10. Faithful Dry Run | Agent-First CLI

Why This Matters

An agent uses dry-run to make decisions. It runs terraform plan to see what will change, then decides whether to proceed. If the plan says “3 resources will change” and the actual apply changes 5, the agent committed to an operation it never consented to.

This is not a theoretical edge case. Terraform itself had this bug: plan output would sometimes omit changes that provider plugins calculated at apply time. An agent reading the plan output would see a clean, bounded set of changes, approve the operation, and watch something unexpected happen during apply. The agent did not make a mistake; the tool lied to it.

Dry-run mode is a promise: “I will show you exactly what the real run will do, minus the side effects.” That promise must be kept unconditionally. Approximation is not a dry run; it is a guess with better formatting.

The Anti-Pattern

$ rsync --dry-run --recursive --delete src/ dest/
deleting dest/old-config.yml
>f+++++++++ src/app.py
>f+++++++++ src/utils.py

sent 1,234 bytes  received 42 bytes  2,552.00 bytes/sec

What breaks here for an agent:

--dry-run may not faithfully simulate --checksum behavior in all rsync versions. The checksum comparison logic can run differently in the dry-run code path than in the real transfer path, meaning a dry run may report files as identical that the real run would transfer. This class of bug (divergent code paths for simulation vs. execution) has been reported in rsync’s issue tracker over the years.
The output includes a bandwidth summary (“sent 1,234 bytes”) that refers to the dry-run metadata transfer, not the actual data that would be transferred. An agent reading this to estimate transfer size will be wrong by orders of magnitude.
Files that would be skipped due to filesystem permission errors during a real run may appear in dry-run output as though they will succeed. The permission check happens at write time, not at planning time.
No machine-readable format. The agent must parse the >f+++++++++ prefix notation, which is documented but not versioned.
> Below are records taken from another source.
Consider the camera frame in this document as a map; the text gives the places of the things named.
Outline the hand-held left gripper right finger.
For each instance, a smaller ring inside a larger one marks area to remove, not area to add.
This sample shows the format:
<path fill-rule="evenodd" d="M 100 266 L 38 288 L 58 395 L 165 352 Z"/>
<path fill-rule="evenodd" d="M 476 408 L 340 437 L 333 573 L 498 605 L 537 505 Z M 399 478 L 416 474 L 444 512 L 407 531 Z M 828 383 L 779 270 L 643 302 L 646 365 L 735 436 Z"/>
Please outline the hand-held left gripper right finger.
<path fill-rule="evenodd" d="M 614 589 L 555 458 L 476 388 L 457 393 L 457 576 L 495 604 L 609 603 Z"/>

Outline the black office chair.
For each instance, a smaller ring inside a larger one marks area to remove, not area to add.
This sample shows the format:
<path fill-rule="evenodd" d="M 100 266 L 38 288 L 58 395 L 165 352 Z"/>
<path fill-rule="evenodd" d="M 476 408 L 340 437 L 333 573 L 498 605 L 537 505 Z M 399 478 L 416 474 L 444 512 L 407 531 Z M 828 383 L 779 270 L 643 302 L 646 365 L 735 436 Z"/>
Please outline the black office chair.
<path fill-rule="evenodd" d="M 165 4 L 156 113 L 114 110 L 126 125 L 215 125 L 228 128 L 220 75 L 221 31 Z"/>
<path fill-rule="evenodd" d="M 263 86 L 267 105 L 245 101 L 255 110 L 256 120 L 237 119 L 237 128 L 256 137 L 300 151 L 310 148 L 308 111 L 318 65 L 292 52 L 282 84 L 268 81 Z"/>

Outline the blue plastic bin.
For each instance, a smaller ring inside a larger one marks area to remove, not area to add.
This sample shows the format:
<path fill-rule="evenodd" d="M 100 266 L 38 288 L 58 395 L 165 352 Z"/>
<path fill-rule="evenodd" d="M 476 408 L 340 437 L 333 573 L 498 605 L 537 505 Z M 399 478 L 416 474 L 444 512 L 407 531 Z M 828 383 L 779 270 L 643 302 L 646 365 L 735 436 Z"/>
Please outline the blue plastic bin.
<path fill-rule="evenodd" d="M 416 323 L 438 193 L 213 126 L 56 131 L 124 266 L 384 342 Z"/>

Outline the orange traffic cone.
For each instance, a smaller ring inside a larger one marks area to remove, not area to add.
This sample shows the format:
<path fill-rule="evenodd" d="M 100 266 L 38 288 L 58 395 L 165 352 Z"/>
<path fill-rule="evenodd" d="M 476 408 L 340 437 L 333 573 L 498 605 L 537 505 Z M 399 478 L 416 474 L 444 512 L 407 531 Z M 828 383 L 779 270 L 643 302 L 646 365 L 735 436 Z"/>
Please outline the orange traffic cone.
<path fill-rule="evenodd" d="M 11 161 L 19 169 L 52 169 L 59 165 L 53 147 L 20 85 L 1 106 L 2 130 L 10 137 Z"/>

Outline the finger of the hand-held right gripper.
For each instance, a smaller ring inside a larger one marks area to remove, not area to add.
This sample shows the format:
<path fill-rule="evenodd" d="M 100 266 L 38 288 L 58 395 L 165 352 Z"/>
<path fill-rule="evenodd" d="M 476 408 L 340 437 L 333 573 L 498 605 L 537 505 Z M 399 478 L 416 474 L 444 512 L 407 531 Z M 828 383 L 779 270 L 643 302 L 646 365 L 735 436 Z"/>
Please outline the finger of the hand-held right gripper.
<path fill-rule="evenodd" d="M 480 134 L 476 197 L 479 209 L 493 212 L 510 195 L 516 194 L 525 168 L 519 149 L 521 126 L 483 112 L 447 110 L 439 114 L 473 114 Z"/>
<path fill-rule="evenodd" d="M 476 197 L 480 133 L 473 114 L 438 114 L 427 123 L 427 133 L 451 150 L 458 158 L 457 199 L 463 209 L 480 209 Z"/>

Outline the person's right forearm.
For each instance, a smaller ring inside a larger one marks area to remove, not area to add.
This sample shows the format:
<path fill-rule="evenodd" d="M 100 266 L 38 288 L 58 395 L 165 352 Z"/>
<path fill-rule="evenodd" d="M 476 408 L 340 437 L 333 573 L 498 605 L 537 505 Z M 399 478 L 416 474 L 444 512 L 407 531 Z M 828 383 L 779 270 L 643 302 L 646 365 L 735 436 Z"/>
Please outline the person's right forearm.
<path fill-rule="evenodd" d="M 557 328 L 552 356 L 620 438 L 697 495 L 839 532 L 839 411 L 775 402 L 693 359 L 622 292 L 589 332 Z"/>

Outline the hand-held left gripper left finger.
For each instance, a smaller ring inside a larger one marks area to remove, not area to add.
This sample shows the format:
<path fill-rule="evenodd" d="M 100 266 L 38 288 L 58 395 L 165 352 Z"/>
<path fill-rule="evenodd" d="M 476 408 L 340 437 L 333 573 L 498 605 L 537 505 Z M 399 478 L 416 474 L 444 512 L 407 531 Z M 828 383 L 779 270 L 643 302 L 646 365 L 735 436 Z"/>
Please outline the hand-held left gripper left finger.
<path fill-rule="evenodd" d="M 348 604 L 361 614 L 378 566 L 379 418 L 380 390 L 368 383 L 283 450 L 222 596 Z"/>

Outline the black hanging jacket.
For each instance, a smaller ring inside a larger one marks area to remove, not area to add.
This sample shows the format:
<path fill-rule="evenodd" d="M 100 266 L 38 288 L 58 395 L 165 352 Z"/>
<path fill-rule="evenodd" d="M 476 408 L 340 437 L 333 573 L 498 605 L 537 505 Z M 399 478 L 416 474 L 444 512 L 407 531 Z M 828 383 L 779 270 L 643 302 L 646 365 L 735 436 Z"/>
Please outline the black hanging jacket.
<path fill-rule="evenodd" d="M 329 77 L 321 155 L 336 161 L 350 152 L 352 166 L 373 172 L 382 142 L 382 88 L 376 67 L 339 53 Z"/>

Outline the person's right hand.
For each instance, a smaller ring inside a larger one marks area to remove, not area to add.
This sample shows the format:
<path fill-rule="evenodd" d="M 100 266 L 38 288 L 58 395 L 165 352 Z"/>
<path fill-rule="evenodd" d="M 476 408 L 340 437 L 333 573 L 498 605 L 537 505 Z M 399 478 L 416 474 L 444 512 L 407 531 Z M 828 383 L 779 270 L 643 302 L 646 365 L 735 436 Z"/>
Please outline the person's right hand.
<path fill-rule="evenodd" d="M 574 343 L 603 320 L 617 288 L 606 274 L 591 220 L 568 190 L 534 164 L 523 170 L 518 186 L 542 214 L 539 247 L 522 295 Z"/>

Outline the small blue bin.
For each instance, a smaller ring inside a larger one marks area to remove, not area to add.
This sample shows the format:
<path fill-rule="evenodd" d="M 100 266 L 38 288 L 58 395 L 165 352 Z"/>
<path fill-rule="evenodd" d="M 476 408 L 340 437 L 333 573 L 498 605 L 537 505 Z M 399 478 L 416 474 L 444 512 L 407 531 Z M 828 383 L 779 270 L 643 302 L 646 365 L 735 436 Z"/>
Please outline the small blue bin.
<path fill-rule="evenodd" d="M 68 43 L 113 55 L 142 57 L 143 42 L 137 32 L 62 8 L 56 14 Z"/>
An agent that approved this rsync job based on the dry-run output may encounter permission errors mid-transfer or find more files transferred than expected.

The Agent-First Way

$ rsync --dry-run --recursive --delete --itemize-changes --out-format="%o %n %l" src/ dest/
del old-config.yml 0
send app.py 14823
send utils.py 6102

What changed:

--itemize-changes with --out-format produces one line per file in a consistent, parseable format: operation, filename, size in bytes.
Size in bytes is the actual file size that will be transferred, not a summary of dry-run metadata. An agent can sum the third column to get a real estimate.
Separating del from send lets an agent count deletions and additions independently without parsing >f+++++++++ notation.
A faithful dry run would also surface permission errors before the real run; the tool author responsibility here is to probe write permissions during planning, not only during execution.
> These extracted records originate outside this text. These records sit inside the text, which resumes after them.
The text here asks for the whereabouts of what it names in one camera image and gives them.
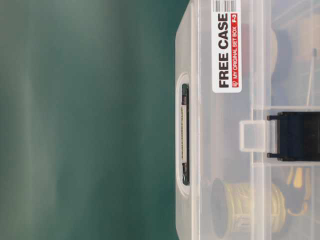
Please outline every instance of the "yellow object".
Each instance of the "yellow object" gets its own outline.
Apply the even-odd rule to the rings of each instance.
[[[294,182],[293,182],[293,186],[296,189],[300,189],[303,186],[303,168],[302,167],[298,167],[295,171],[295,176],[294,176]]]
[[[300,217],[300,216],[306,214],[307,211],[308,211],[308,203],[304,202],[302,205],[301,212],[293,213],[290,209],[288,209],[288,214],[290,214],[291,216],[294,216],[294,217]]]

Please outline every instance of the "green surface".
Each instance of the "green surface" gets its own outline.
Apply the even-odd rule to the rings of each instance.
[[[0,0],[0,238],[175,240],[187,0]]]

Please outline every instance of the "wire spool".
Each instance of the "wire spool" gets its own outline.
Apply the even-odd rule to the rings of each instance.
[[[286,222],[285,197],[275,184],[272,184],[271,191],[272,232],[278,233]],[[222,239],[232,233],[249,233],[253,206],[250,184],[228,184],[217,178],[213,182],[211,194],[215,234]]]

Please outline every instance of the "case lid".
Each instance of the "case lid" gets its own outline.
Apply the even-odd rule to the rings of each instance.
[[[175,42],[180,240],[320,236],[319,29],[318,0],[190,1]],[[219,52],[219,38],[228,51]],[[230,71],[230,89],[218,93],[220,71]],[[182,181],[186,118],[189,185]]]

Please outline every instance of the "spool of thread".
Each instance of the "spool of thread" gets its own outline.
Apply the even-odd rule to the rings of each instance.
[[[278,39],[274,30],[271,29],[271,72],[276,68],[278,59]],[[250,72],[250,28],[248,24],[242,25],[242,72],[244,77]]]
[[[279,233],[286,223],[285,197],[275,184],[272,184],[271,191],[272,232]],[[253,206],[249,183],[228,184],[217,178],[211,194],[212,221],[217,237],[222,239],[232,233],[249,233]]]

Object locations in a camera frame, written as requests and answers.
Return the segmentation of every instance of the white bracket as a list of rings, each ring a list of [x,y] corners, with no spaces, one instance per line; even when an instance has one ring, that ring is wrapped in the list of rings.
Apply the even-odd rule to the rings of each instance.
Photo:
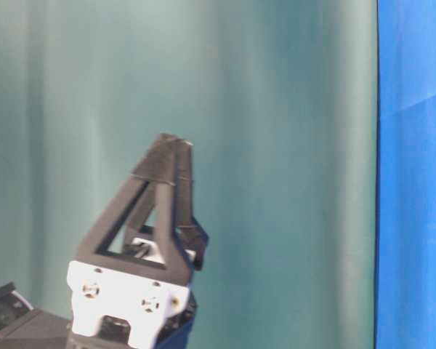
[[[95,336],[104,316],[127,321],[128,345],[153,349],[167,318],[186,308],[190,289],[150,278],[70,262],[68,285],[73,291],[73,333]]]

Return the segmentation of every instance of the green fabric backdrop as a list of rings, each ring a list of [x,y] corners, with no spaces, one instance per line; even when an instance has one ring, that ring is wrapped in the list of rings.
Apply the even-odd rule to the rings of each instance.
[[[211,236],[190,348],[372,348],[376,2],[1,0],[0,284],[69,316],[159,132]]]

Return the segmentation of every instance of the screw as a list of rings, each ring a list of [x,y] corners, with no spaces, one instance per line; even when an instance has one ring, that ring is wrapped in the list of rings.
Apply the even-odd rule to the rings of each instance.
[[[94,299],[100,292],[100,288],[97,284],[85,284],[82,286],[82,293],[84,293],[84,296],[87,298]]]

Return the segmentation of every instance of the blue backdrop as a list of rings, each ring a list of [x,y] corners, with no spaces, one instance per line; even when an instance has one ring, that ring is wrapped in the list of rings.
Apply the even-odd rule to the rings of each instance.
[[[378,348],[436,348],[436,0],[379,1]]]

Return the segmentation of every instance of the blue part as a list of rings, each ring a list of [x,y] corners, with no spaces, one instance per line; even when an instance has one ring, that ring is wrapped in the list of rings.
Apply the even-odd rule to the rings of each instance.
[[[436,0],[379,0],[376,348],[436,348]]]
[[[181,326],[175,333],[156,346],[156,349],[185,349],[189,334],[192,331],[194,318]]]
The broader rule: the same code path that executes the operation should handle the dry run, with side effects gated by a single flag. Two divergent code paths will drift.

For Tool Authors

Run your dry-run and real-run through the same execution path. The only difference should be a guard around the lines that write to disk, make network calls, or send messages. If your dry-run is a separate simulation function, it will inevitably fall out of sync with the real implementation.

Test this explicitly: run dry-run on a known fixture, capture its output, run the real operation, and verify the results match what dry-run predicted. Do this in CI. Any gap between prediction and outcome is a bug in the dry-run implementation.
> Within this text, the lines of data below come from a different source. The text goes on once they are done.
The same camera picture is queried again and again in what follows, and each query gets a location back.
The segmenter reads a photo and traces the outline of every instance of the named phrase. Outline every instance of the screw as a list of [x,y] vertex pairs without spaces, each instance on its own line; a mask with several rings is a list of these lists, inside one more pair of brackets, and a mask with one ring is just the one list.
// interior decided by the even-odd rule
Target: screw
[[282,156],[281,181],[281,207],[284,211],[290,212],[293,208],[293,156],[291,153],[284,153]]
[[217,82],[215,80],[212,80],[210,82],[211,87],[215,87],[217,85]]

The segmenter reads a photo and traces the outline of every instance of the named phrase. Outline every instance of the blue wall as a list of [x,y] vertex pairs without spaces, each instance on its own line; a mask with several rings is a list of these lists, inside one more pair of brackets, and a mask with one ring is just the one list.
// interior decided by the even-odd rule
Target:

Not all dry runs are equal, and agents need to know what they’re getting. Declare the fidelity level of your dry run in the structured output:

"dry_run_level": "syntax" means local validation only (input parsing, flag checking, config loading). No network calls, no state checks. Fast and safe, but cannot catch permission errors, resource conflicts, or constraint violations.
"dry_run_level": "state" means the tool queried live state (checked the API, read the database, verified permissions) but did not mutate anything. This is what terraform plan does. Higher fidelity, but may hit rate limits or require credentials.

If your operation has side effects that genuinely cannot be simulated (a third-party API that provides no sandbox mode, for example), say so in the dry-run output with a machine-readable field: "unsimulated": true. An agent can then factor that uncertainty into its decision rather than trusting a guarantee you cannot keep.

Emit dry-run results in the same structured format as real results. An agent should be able to use the same parsing logic for both.

For Agent Builders

Treat dry-run output as authoritative only if you have verified the tool’s faithfulness. Check the tool’s changelog and issue tracker for known dry-run discrepancies. When in doubt, run dry-run in a staging environment where a mismatch between plan and apply is recoverable, and compare the predicted and actual state before using the tool in production automation.

If a tool’s dry-run has known gaps, document them as explicit risks in the agent’s reasoning context so the agent can report uncertainty rather than false confidence.